With Christianity subdivided into Catholic and non-Catholic, "Catholic" and "Protestant", et c, it seems that these divisions take us out of the realm of dialogue and into competition for souls. This is natural: if we believe that we are right, then we publish our findings even as good scientists do. If we convince people of our rectitude then all well and good, but if we start coercing people to believe, then we have lost the nature of God which allows dissent. In the U.K. proselyting does not work and seeks only to drive people further away. The more that it becomes apparent that this battle is taking place within Christianity then all the more that those outside will remember the words of the Lord which have permeated even their understanding - "a house divided against itself cannot stand".
Each individual needs to examine his walk with other Christians. There is often a great deal more of what we are for than what we are against. While there is a necessity for a walking apart, that doesn't mean that we should exempt ourselves from opportunities to spend some time walking together, nor to exclude others from opportunities for which we are responsible. A "Churches Together" initiative is always worth supporting even if it puts us into the same arena as those whose expressions of Christianity are markedly different from what we know. One can take the attitude that we are in dialogue with "heretics". The word may be apposite and completely appropriate, but it is often used without just cause and too frequently in a pejorative sense whether or not it is justified. Again, we need to see what we are both for, rather than spend all our time on our conflicts.

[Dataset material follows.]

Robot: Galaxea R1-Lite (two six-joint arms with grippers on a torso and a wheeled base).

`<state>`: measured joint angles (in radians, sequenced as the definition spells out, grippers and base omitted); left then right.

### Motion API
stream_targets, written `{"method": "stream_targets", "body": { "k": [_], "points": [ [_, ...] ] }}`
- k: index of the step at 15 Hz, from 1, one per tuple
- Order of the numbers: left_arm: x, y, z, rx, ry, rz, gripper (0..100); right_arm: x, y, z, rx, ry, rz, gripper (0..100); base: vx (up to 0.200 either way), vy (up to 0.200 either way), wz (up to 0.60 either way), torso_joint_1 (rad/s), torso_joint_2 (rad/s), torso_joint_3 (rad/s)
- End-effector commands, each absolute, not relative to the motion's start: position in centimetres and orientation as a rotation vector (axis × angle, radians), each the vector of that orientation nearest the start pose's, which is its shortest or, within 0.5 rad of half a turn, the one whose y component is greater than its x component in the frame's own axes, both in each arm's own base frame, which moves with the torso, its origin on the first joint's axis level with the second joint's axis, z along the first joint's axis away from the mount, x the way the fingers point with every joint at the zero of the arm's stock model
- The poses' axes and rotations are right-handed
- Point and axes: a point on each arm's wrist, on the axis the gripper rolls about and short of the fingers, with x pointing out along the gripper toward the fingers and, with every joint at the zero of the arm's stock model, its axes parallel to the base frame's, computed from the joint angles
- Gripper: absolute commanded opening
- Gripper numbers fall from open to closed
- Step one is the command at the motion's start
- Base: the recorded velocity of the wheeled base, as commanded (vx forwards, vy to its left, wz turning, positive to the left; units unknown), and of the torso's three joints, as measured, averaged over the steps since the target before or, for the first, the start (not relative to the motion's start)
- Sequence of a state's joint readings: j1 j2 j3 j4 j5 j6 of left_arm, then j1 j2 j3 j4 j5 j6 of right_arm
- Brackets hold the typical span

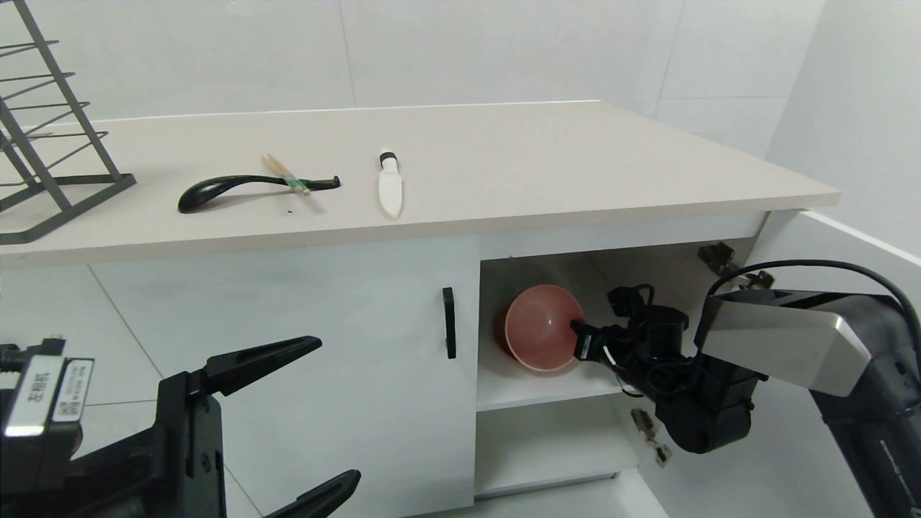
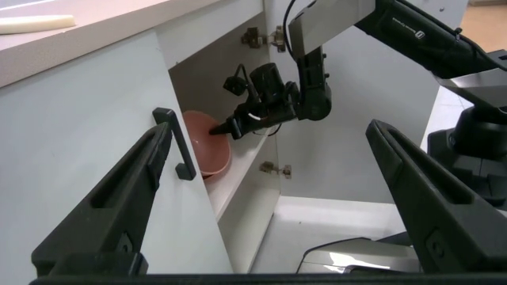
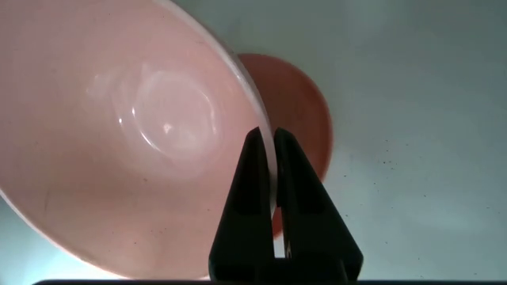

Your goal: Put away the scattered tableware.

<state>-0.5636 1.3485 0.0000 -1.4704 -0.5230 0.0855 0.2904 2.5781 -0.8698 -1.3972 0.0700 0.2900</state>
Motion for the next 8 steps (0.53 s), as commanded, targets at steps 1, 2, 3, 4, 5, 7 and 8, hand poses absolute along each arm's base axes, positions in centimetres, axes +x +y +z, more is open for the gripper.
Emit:
{"method": "stream_targets", "body": {
  "k": [1, 2, 3, 4, 5, 7, 8],
  "points": [
    [11.70, -8.71, 15.04, 0.075, -0.171, -1.079, 100, 38.57, 11.41, -5.51, 0.251, 0.360, 0.304, 0, 0.000, 0.000, 0.00, 0.000, 0.00, 0.000],
    [11.68, -8.73, 15.04, 0.075, -0.171, -1.080, 100, 38.56, 11.24, -5.88, 0.248, 0.365, 0.283, 0, 0.000, 0.000, 0.00, 0.000, 0.00, 0.000],
    [11.66, -8.72, 15.07, 0.075, -0.174, -1.080, 100, 38.50, 11.21, -6.18, 0.246, 0.370, 0.273, 100, 0.000, 0.000, 0.00, 0.000, 0.00, 0.000],
    [11.68, -8.70, 15.07, 0.075, -0.174, -1.078, 100, 38.45, 11.25, -6.25, 0.246, 0.372, 0.274, 100, 0.000, 0.000, 0.00, 0.000, 0.00, 0.000],
    [11.68, -8.70, 15.07, 0.075, -0.174, -1.078, 100, 38.39, 11.36, -6.26, 0.244, 0.372, 0.277, 100, 0.000, 0.000, 0.00, 0.000, 0.00, 0.000],
    [11.66, -8.72, 15.07, 0.075, -0.174, -1.080, 100, 38.37, 11.55, -6.09, 0.239, 0.364, 0.284, 100, 0.000, 0.000, 0.00, 0.000, 0.00, 0.000],
    [11.68, -8.70, 15.07, 0.075, -0.174, -1.078, 100, 38.42, 11.51, -5.97, 0.207, 0.347, 0.292, 100, 0.000, 0.000, 0.00, 0.000, 0.00, 0.000]
  ]
}}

What to do? We may have a clear idea of our identity in Christ, but that identity is only ever crystallised in the lens of what others make for us. As St Thomas Aquinas would see it, all our desires have their end in God and all matter has goodness in its very substance. We therefore have a duty to be grateful for the interaction that we have with our detractors, dissenters and our "heretics" - this will not destroy who we are provided that we hold tight to the Faith of Christ - such interaction provides us with a framework for conversation with God. If we are strong enough, we could take St Thomas' view of theodicy and see even our sufferings as drawing us nearer to God and be thankful for them. This may also be just as glib as Job's comforters, but how else are we going to find the language to ask God that question?